55. A base calling apparatus, comprising:
a first mapping relationship acquisition module, configured to acquire a first mapping relationship between correct/incorrect classification information of an initial basecalling result of a sequencing cycle and first sequencing information of the initial base calling result of a sequencing cycle, wherein the first sequencing information comprises first initial base calling information based on a target sequencing cycle, the first initial base calling information comprises initial base calling information of a consecutive sequencing cycles, and the a consecutive sequencing cycles at least comprise the target sequencing cycle;
a correct/incorrect classification information determination module, configured to determine the correct/incorrect classification information of the initial base calling result of a sequencing cycle to be processed based on the first mapping relationship and the first sequencing information of the sequencing cycle to be processed.

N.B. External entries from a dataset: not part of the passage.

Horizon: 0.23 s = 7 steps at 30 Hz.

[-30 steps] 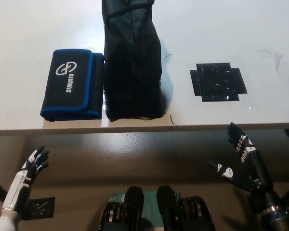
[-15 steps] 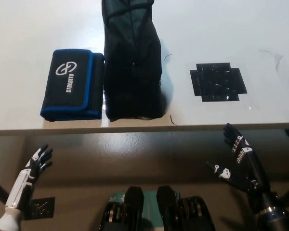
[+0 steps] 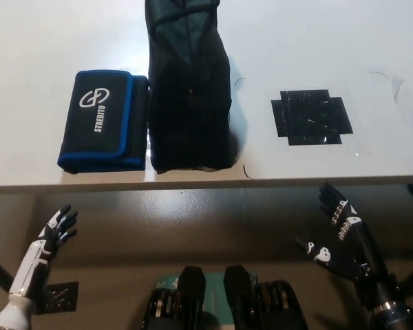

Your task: Use both hands to pick up the lunch bag on the right hand side and smoothly move it near the note book on the left hand side

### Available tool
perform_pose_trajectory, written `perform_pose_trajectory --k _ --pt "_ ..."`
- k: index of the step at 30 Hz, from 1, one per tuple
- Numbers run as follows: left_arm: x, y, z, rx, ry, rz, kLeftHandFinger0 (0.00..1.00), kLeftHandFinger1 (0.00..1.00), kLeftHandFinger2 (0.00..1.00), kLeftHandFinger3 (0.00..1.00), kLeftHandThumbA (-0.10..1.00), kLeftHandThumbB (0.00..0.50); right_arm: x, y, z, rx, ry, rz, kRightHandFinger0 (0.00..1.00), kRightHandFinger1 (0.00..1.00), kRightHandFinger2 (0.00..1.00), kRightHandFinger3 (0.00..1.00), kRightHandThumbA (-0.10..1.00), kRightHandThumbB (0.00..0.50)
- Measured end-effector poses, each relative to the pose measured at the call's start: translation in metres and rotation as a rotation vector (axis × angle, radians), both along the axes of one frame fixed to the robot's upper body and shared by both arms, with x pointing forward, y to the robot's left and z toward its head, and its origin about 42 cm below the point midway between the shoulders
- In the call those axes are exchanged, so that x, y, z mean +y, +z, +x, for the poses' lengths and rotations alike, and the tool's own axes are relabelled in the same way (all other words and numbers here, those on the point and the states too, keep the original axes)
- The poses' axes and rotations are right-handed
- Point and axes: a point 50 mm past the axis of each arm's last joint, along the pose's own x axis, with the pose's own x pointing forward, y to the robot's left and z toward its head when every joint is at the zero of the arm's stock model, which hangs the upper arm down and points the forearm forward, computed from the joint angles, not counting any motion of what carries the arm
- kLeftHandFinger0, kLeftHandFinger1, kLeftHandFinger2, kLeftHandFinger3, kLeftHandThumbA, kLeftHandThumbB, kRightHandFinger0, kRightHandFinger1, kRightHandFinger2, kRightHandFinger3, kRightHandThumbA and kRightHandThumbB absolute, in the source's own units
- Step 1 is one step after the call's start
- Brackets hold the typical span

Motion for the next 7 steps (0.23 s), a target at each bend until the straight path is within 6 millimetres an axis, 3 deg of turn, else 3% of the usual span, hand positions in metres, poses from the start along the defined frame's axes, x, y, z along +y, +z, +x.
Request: perform_pose_trajectory --k 7 --pt "-0.0022 -0.0008 0.0000 0.000 -0.001 -0.006 1.00 1.00 1.00 1.00 1.00 0.234 0.0000 -0.0004 0.0000 0.007 0.002 0.006 1.00 1.00 1.00 1.00 1.00 0.253"
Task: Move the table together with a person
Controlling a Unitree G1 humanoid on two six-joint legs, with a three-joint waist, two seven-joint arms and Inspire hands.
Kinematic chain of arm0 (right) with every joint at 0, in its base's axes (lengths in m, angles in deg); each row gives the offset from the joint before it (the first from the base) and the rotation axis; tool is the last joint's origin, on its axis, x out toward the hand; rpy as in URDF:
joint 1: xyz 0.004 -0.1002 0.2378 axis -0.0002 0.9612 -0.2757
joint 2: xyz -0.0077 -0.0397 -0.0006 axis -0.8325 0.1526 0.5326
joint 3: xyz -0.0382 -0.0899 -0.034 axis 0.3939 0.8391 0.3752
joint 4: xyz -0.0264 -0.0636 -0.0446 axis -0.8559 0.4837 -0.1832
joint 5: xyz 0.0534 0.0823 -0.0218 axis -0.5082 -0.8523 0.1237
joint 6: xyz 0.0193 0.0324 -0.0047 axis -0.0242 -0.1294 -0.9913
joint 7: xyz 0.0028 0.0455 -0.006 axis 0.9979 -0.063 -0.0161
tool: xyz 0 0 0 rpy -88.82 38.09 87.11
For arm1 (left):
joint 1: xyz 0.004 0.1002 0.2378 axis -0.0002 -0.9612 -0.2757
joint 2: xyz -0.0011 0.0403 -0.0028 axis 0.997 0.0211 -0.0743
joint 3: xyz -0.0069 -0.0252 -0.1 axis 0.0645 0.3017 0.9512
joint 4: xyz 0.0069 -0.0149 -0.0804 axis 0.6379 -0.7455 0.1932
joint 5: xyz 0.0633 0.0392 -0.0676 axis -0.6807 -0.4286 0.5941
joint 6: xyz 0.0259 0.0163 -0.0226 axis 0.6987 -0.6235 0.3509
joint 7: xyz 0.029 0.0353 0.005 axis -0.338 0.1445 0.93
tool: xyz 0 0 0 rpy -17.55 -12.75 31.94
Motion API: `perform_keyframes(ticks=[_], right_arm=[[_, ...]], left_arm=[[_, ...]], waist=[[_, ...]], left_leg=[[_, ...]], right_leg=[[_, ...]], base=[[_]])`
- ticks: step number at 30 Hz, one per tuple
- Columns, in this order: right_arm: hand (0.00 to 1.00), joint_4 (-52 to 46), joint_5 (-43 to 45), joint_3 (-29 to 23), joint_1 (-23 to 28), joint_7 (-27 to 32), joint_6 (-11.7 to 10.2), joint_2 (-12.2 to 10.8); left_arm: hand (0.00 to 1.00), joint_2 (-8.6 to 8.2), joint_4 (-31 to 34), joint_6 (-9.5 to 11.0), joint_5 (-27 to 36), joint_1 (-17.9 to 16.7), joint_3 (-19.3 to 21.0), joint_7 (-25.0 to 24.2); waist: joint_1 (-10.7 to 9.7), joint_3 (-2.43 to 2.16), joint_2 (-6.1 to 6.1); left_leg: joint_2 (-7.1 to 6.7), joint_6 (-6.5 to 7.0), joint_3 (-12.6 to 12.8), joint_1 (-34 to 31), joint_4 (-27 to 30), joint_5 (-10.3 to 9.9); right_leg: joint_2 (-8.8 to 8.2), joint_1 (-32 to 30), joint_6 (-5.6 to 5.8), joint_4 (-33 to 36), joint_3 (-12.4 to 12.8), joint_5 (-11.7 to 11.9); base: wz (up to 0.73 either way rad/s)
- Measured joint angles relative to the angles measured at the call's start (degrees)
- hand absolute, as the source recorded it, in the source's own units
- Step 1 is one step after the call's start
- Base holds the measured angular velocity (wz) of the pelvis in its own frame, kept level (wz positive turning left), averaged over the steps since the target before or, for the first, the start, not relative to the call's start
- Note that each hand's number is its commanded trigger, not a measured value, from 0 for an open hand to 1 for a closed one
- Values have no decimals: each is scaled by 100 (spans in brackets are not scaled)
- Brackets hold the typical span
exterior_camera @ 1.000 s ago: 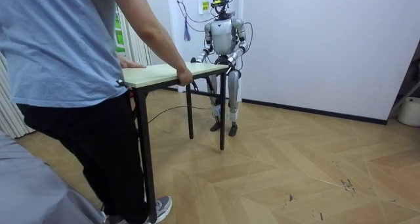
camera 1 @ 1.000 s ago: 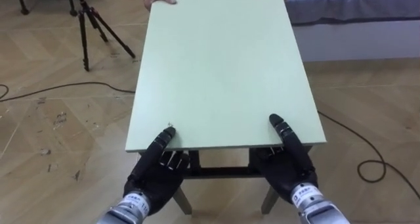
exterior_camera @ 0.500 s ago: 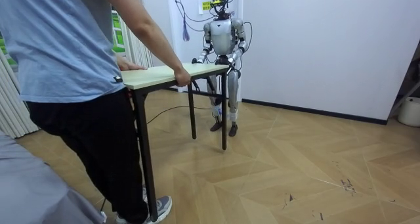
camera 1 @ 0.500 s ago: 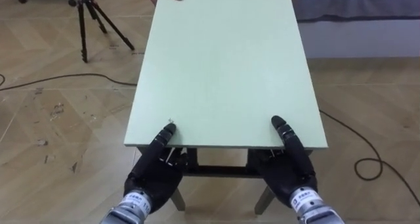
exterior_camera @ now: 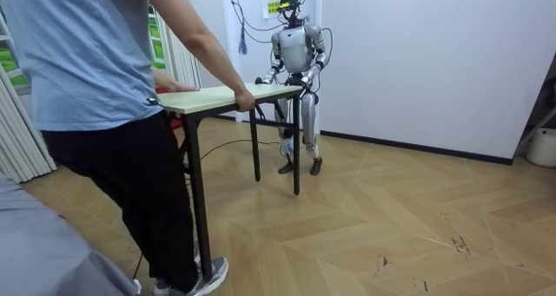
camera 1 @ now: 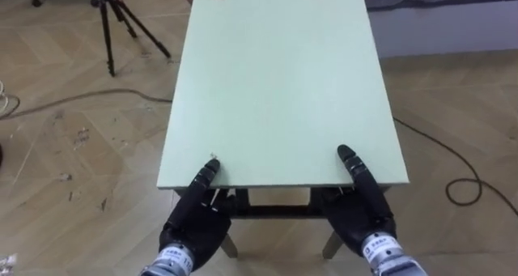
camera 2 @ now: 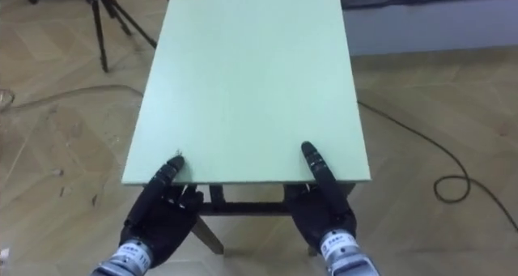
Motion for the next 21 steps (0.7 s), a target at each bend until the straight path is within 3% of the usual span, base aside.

56. An electronic device, comprising:
at least one processor; and
a memory in communication connection to the at least one processor, wherein the memory stores one or more computer programs run by the at least one processor, and the one or more computer programs, when run by the at least one processor, cause the at least one processor to perform the method for base calling,
the method for base calling, comprising:
acquiring a first mapping relationship between correct/incorrect classification information of an initial base calling result of a sequencing cycle and first sequencing information of the initial base calling result of a sequencing cycle, wherein the first sequencing information comprises first initial base calling information based on a target sequencing cycle, the first initial base calling information comprises initial base calling information of a consecutive sequencing cycles, and the a consecutive sequencing cycles at least comprise the target sequencing cycle; and
determining the correct/incorrect classification information of the initial base calling result of a sequencing cycle to be processed based on the first mapping relationship and the first sequencing information of the sequencing cycle to be processed.